Padamsee was born into a Khoja Muslim family from Gujurat, in Mumbai in 1928. His family had historically belonged to the charan caste of court musicians and respected bards, with the family name Charanyas – a creative legacy which would be evident in the genius of Padamsee himself. His grandfather had been the head of a village in the Bhavnagar region, earning the name ‘Padamsee’ (from ‘Padmashree’). His father, Hassan, ran a successful glassware and furniture business and a young Akbar would copy images from the magazines stocked in his father’s store. 

Already by the age of 12 he was interested in psychoanalysis and was reading lectures by Sigmund Freud. At school at Saint Xavier’s in Fort, Mumbai, Padamsee was coached by his mentor the watercolourist Shirsat and attended life-drawing classes. This preparation meant he could join the third-year course at Sir J.J School of Art directly.

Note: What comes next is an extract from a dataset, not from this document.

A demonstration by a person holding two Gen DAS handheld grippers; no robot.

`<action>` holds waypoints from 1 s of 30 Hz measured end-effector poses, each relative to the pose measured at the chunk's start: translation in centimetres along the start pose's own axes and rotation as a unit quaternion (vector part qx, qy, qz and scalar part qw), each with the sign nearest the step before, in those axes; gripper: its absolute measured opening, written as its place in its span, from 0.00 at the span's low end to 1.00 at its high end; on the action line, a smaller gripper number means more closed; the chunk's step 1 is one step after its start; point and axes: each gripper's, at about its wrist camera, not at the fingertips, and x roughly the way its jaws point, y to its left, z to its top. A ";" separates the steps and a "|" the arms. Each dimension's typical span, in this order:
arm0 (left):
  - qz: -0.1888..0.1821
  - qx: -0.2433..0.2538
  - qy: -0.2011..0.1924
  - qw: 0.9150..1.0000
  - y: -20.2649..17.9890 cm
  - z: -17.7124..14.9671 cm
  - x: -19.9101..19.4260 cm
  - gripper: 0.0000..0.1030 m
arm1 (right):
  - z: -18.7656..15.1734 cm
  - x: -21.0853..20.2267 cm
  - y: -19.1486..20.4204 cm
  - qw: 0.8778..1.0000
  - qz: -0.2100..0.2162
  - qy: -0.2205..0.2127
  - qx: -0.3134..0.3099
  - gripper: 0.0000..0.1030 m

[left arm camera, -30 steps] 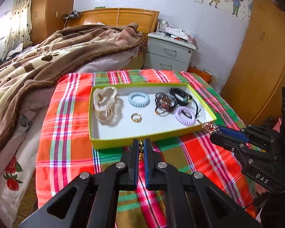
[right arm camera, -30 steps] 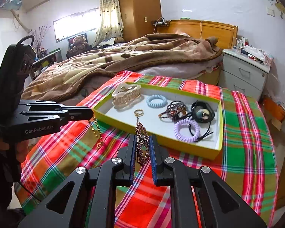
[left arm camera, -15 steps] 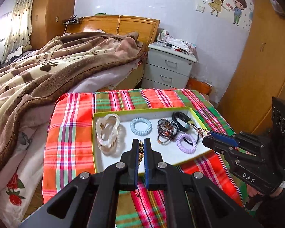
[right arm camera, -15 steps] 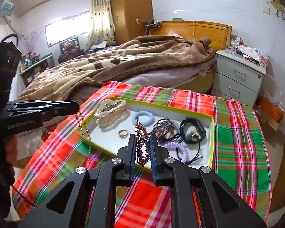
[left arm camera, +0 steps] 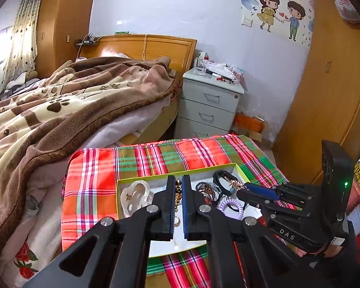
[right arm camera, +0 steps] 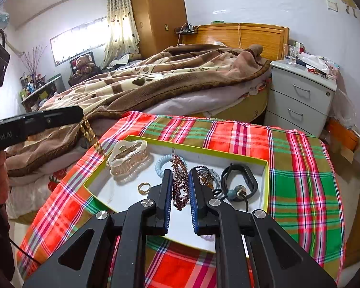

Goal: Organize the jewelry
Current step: 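Carry the gold chain in the left gripper into the box while the right carries the pink bracelet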

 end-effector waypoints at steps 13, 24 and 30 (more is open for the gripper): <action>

Along with Padamsee, the three artists considered the leaders of modern Indian painting were S.H. Raza, F.N. Souza, and M.F. Husain, and the trio formed the Progressive Artists’ Group while Padamsee was still earning his Painting Diploma from art school. Padamsee was soon involved in the group and when Raza won a French Government scholarship in late 1950, Akbar was invited to accompany him to Paris. Padamsee joined him there in 1951, meeting the Surrealist artist Stanley Hayter who would become a mentor to him, and joining Hayter’s studio Atelier 17. In 1952 he participated in an exhibition which won him and the other participants an award from the Journal d’Arte, presented by Andre Breton. He returned to and settled in India in 1967.

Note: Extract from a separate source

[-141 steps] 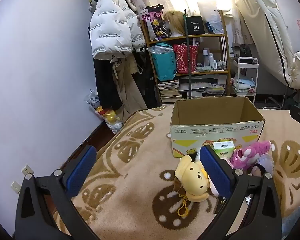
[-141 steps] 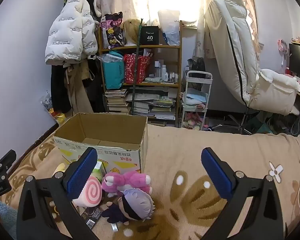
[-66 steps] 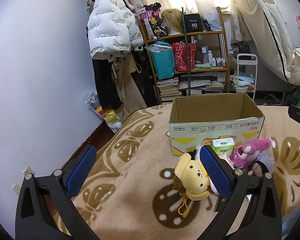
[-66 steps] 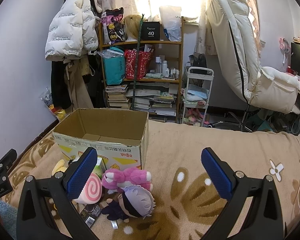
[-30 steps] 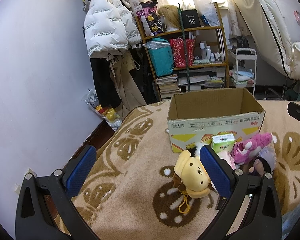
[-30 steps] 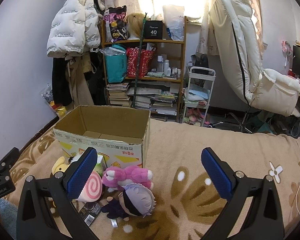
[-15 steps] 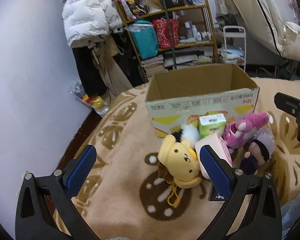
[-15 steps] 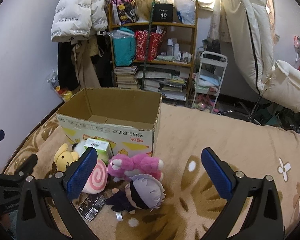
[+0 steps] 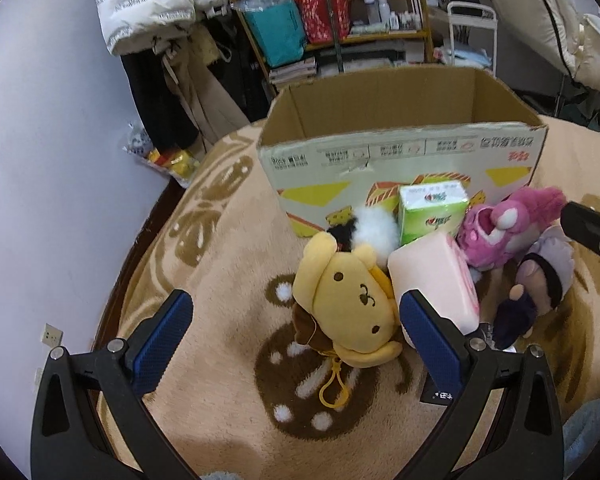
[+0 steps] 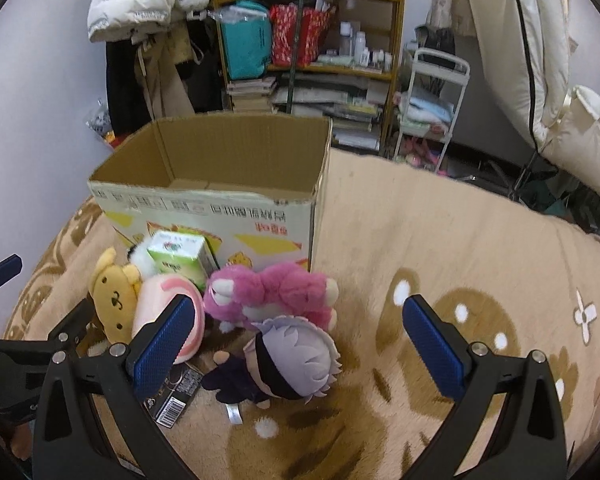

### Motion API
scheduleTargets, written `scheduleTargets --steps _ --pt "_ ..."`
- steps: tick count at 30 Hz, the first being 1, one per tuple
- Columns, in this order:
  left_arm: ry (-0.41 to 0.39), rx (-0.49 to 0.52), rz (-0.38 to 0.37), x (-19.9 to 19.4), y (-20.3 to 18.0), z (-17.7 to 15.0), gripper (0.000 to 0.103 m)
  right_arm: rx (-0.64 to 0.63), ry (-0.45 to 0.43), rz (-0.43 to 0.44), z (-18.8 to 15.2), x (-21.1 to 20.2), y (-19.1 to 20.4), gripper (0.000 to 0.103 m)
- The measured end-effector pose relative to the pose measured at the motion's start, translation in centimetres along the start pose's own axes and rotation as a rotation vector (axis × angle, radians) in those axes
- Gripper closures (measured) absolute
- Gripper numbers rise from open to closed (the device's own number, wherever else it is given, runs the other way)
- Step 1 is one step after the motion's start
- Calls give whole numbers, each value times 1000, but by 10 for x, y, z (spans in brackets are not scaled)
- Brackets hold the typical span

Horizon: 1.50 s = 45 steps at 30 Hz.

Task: Organize soft objects
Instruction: 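Lower the left tool onto the yellow dog plush while the right tool lowers onto the white-haired doll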

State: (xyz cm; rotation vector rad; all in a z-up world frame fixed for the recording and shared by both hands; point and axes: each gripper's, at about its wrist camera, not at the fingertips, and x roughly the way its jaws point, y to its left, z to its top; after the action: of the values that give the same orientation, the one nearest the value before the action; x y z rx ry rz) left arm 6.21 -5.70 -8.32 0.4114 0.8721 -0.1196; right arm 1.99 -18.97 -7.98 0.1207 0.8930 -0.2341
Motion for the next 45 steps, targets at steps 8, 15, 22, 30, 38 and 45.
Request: scheduleTargets --steps 8,15,22,30,38,45 --pt "84 8 -15 29 -5 0 1 -3 94 -5 -5 24 2 0" --pt "159 -13 -34 53 -5 -1 1 7 170 -27 -10 46 -1 0" --pt "203 -8 -54 65 -8 -5 1 0 203 7 -14 59 5 0" --pt "233 -4 -84 72 -7 -7 1 -3 232 19 -17 70 8 0" --pt "235 9 -81 73 -8 -7 1 -8 230 23 -18 70 11 0" --pt "248 6 -87 76 -10 -9 1 -22 241 30 -21 71 18 0"
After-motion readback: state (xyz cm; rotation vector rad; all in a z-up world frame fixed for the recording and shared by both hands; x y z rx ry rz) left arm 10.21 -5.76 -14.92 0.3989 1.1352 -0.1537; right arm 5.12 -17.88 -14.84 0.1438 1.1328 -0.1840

Towards the end of the 1950s, Padamsee began to remove colour from his work and started creating large-scale works in monochrome. Of this departure from colour the artist said “I was not rejecting colour … It was an exploration of colour as quantities of black and white. It's far more exciting for me as a painter to work in grey or sepia. The brush can move freely from figure to ground, and this interaction offers me immense formal possibilities.”

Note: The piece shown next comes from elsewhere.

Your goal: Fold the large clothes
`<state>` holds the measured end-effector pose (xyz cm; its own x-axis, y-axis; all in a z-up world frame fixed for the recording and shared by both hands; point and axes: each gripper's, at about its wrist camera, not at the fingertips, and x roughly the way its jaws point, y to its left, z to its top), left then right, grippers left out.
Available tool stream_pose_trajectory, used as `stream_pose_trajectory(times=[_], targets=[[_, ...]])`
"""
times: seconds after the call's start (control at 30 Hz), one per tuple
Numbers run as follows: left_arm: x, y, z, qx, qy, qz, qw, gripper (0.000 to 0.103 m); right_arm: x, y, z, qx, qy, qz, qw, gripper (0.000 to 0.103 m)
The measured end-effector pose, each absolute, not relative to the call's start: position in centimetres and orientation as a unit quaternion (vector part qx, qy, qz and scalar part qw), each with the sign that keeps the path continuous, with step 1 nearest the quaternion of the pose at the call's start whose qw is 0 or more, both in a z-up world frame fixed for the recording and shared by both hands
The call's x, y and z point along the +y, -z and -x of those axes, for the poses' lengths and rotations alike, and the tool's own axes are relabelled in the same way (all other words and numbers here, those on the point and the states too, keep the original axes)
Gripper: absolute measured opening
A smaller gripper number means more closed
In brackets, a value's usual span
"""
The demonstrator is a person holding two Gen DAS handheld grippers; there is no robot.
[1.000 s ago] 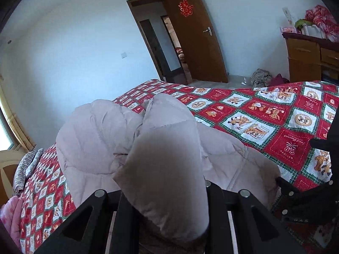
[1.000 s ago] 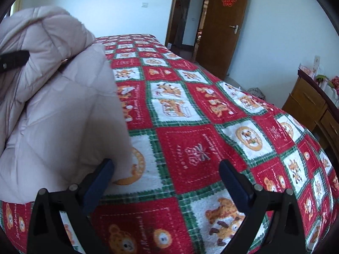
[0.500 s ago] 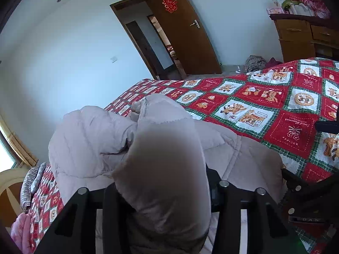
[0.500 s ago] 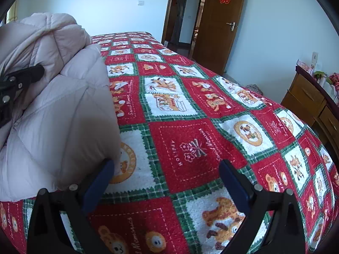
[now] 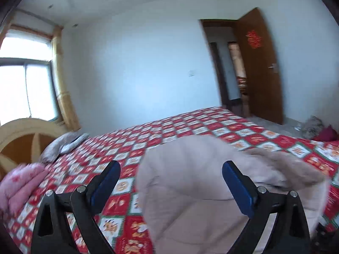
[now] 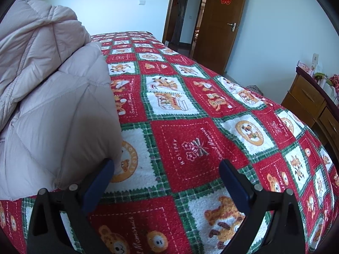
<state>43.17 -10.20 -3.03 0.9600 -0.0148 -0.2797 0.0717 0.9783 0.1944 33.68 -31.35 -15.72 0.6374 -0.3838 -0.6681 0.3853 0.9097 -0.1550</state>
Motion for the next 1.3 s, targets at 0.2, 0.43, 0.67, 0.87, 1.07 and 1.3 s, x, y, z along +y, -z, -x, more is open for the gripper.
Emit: stream_pose_trajectory(times=[0.2, 0.43, 0.67, 0.87, 1.07, 1.3], targets=[[-5.5, 9.4, -51.7, 0.303, -0.02, -0.017, 0.953, 0.097, -31.5, 15.5, -33.5, 0.372, 0.208, -0.003, 0.905, 0.1], [-13.7, 9.4, -48.9, 0.225, 0.024, -0.148, 0.963, 0.097, -33.8, 12.6, -32.5, 0.338, 0.221, -0.036, 0.914, 0.1], [-19.5, 10.3, -47.7, 0.189, 0.056, -0.222, 0.955, 0.097, -35.5, 7.1, -33.4, 0.282, 0.229, -0.066, 0.929, 0.1], [-20.8, 10.9, -48.1, 0.199, 0.062, -0.23, 0.951, 0.097, -34.2, 3.6, -36.5, 0.253, 0.187, -0.101, 0.944, 0.085], [-21.8, 10.9, -47.5, 0.212, 0.097, -0.22, 0.947, 0.097, -32.4, 2.8, -42.1, 0.272, 0.142, -0.14, 0.941, 0.079], [-17.3, 8.3, -48.2, 0.211, 0.075, -0.121, 0.967, 0.097, -32.6, 6.2, -45.6, 0.326, 0.151, -0.149, 0.921, 0.072]])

Of his single portraits (for example, Lot 267) he said “Expression is all the more powerful when it is about a solitary figure”. His approach to art was heavily structural and he was less interested with the identifiable-quality of his  portraits than in their construction. His series of ‘Metascape’ works (such as Lot 266) are similarly preoccupied with order and logic, despite their abstract nature.

Padamsee was well-celebrated during his lifetime and was awarded India’s third-highest civilian honour – the Padma Bhushan – in 2010. The artist passed away aged 91 in the January of 2020.